# Can breeding Rabbits be a good money-maker for kids



## smbrate (Apr 1, 2012)

Okay, I know they won't pay any  bills, but for a child selling them at $5 a piece, $50 is big bucks  my concern?  Could we get rid of them?  Do they even sell?  We would keep them separate, so we could control the breeding...but everthing else?  The buck we'd be using is my 9yo pet rabbit that is about the size of a New Zealand...so they wouldn't be the cute little bunnies you see as pets.

Anyways, my 9yo would really like to breed- is it a good investment or should she decide against it?  i don't want to purchase a female for a one time deal and we have no extra car, so can't do 4H or anything (dh has it during day).  thanx!  all help appreciated


----------



## mama24 (Apr 1, 2012)

Non pedigreed meat breed rabbits sell for $15 each at 8 weeks around here. And every time I call someone who listed on CL, they are already almost sold out within a day. It took me a while to find does. I think it must depend on where you live, but they definitely sell well around here.


----------



## secuono (Apr 1, 2012)

Specific meat rabbits, sure. Cute pets? Possibly not, not even $5 here. Unless you go to a farmer swap or something and a reseller buys them. 
Or you can try a very in demand breed and sell pedigreed rabbits, they'd be sure to sell every time.


----------



## Bunnylady (Apr 1, 2012)

Depending on what feed prices are in your neck of the woods, at $5 each, you may not do much more than break even by the time the kits are of fryer size.

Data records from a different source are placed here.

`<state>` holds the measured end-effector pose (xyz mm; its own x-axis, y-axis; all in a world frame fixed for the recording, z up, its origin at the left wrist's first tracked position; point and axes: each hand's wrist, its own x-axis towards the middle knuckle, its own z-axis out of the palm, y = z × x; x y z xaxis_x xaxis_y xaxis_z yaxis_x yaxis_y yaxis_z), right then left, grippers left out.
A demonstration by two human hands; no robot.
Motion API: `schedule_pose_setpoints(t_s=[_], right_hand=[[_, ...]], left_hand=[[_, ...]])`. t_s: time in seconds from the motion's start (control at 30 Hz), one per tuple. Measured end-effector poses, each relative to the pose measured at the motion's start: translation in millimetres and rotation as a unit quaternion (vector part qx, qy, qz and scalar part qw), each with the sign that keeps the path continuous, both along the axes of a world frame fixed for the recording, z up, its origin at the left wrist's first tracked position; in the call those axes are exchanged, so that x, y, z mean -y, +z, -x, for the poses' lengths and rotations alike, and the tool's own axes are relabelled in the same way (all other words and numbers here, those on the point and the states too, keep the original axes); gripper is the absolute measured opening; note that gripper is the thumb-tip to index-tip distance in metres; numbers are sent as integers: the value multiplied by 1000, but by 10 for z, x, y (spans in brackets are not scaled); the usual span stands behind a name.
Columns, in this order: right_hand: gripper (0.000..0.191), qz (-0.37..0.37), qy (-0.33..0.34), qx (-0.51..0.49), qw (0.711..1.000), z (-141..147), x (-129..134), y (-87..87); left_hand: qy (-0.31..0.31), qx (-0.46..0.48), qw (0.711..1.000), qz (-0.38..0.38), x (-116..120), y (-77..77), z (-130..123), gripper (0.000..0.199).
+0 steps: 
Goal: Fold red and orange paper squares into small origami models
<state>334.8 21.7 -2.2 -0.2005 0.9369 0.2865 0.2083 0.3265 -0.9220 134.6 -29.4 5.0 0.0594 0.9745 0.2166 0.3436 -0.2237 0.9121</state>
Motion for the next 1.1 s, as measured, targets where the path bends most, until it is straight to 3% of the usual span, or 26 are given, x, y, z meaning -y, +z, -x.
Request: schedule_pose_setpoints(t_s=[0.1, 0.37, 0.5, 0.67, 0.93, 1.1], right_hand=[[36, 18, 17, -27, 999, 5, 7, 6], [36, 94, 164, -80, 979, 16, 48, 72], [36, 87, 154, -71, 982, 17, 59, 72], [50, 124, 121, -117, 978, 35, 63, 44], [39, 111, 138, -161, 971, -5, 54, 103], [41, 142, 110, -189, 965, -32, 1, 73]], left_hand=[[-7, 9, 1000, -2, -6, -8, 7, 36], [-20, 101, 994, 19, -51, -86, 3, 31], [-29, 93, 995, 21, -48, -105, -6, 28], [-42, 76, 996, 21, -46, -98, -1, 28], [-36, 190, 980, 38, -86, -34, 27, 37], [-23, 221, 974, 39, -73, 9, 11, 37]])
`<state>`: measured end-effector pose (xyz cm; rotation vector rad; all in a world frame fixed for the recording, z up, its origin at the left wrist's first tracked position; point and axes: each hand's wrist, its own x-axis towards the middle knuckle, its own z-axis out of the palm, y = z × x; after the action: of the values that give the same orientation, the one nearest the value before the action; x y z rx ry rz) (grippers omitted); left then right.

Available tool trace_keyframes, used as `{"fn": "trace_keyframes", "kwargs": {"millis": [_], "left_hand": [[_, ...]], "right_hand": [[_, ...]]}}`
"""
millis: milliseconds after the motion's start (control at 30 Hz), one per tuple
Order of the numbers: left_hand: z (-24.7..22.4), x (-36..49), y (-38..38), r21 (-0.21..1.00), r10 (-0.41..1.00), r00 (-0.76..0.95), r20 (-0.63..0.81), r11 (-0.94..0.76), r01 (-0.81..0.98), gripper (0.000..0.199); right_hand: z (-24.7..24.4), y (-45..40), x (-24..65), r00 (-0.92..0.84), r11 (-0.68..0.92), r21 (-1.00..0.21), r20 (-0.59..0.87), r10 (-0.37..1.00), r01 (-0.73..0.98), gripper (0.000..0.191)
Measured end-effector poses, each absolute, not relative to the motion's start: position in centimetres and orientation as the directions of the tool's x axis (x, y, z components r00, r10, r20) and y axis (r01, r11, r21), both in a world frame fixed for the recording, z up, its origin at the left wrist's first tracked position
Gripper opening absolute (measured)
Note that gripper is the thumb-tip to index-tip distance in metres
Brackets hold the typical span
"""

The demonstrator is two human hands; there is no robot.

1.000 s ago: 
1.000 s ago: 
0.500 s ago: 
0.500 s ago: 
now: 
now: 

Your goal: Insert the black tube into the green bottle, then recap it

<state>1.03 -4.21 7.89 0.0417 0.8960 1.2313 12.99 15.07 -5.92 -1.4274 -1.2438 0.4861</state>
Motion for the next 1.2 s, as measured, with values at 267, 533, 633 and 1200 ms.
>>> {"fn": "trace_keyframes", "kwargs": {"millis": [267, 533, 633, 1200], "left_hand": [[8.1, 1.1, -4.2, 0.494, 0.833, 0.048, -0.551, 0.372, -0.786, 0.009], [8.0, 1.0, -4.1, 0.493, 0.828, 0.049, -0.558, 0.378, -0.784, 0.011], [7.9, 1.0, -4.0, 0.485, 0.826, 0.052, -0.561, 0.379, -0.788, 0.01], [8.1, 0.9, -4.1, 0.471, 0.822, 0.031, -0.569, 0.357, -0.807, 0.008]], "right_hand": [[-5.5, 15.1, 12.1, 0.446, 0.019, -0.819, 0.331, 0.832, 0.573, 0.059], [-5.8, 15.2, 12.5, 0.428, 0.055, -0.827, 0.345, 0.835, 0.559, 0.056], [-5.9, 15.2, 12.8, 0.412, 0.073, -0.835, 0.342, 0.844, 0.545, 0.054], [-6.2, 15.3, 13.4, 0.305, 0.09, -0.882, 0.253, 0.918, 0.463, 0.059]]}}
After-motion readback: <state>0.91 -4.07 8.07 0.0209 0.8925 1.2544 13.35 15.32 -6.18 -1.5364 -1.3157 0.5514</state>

Can you sell them? Hard to say. If you advertise rabbits for sale, you will get some responses that are people looking for a pet. Some people just can't get past the idea of rabbits as pets, so you need to be prepared for the occasional odd, negative reaction (I once had a lady call and leave a message on my answering machine. All she said was, "Do you realize some people feed rabbits to _*snakes*_?!!"). I mostly do pet rabbits, but I have learned to use the term "commercial rabbits" when referring to the big guys, to avoid offending some folks' delicate sensibilities.

There is, of course, the risk of your daughter getting attached to the babies and finding it too unpleasant to think of them being eaten - you'd have to be sure she'd be ok with that. Can she handle the sight of dead newborns? That happens disgustingly often, even for those of us with lots of experience. I have often said that anyone who believes in the expression, "breeds like rabbits" has never tried it. Rabbits have a surprisingly varied bag of tricks to frustrate the would-be breeder! 

Did I misunderstand what you said, or is your buck 9 years old as well? Rabbits of either sex aren't fertile their entire lives. Most does past 3-4 years of age are no longer fertile (I have had the odd doe that was still producing at 6). Bucks usually last a bit longer, but I don't even try with a buck older than 5 or 6.


----------



## crazyturkeydesigns (Apr 1, 2012)

I think it really does depend on the area you're in. Look and see if you've got any livestock auctions near you, could be a good outlet. The one that we take rabbits to is all meat breeders, so the big rabbits do much better than the dwarf breeds, depending on who is there on that night. Our american sables (about 8.5 to 9 lbs) get anywhere from 5-15 dollars a head, proven does getting more, of course. Could be worth a shot. 
In my personal opinion, I think it would be very hard to turn a profit with a small operation. Not sure if you are really looking to turn a profit or not, but just saying. I'm happy if I can cover feed costs with what I sell, with some extras thrown in. If you can find a market, go for it! But do some research first, find out going rates in your area, before you dive in.  
I'm thinking you mean your 9 year old child, right? If the buck is 9 you will have a very hard time trying to breed him, because like stated prior, rabbits aren't fertile all their lives. 
Much luck!


----------



## bluemini (Apr 2, 2012)

Where I live the feed store is selling them for $20(mixed breeds) a peice and so is the local pet shop and thats the cheapest I have seen,well I did see some meat ones(a whole litter)that sold for $15 each in less than a week.

 After seeing how much people are getting for them here,im def. going to start selling again,if I can find a doe that is .My only problem is around here people mainly just buy them around easter.

When I sold mine,the females were $10 each and males $8 but the parents were papered.I should have asked way more


----------



## SmallFarmGirl (Apr 2, 2012)

If you have the market for it I say yah! They sell mixes for 11- 16 bucks down here!


----------



## animalsRawsome (Apr 8, 2012)

It also depends on when you breed them. 4-H kids need rabbits. I know for me, if I breed at the correct time for my fair, I literally can sell all I have... probably sold 50 last year, and could have sold more. I got $10 each. If you're selling for 4-H, 90% of people want californians or new Z. whites, however, I sold some crossbred black meat reabbits to people who planned on showing them last year.


----------



## yankee'n'moxie (Apr 9, 2012)

Well, I don't know if it turns a good profit or not, but my feed store got in a litter of Flemish X Mini lop bunnies, and they sold in about a week and a half (me being one of the buyers!   )

ETA: They were selling for $15 a piece!


----------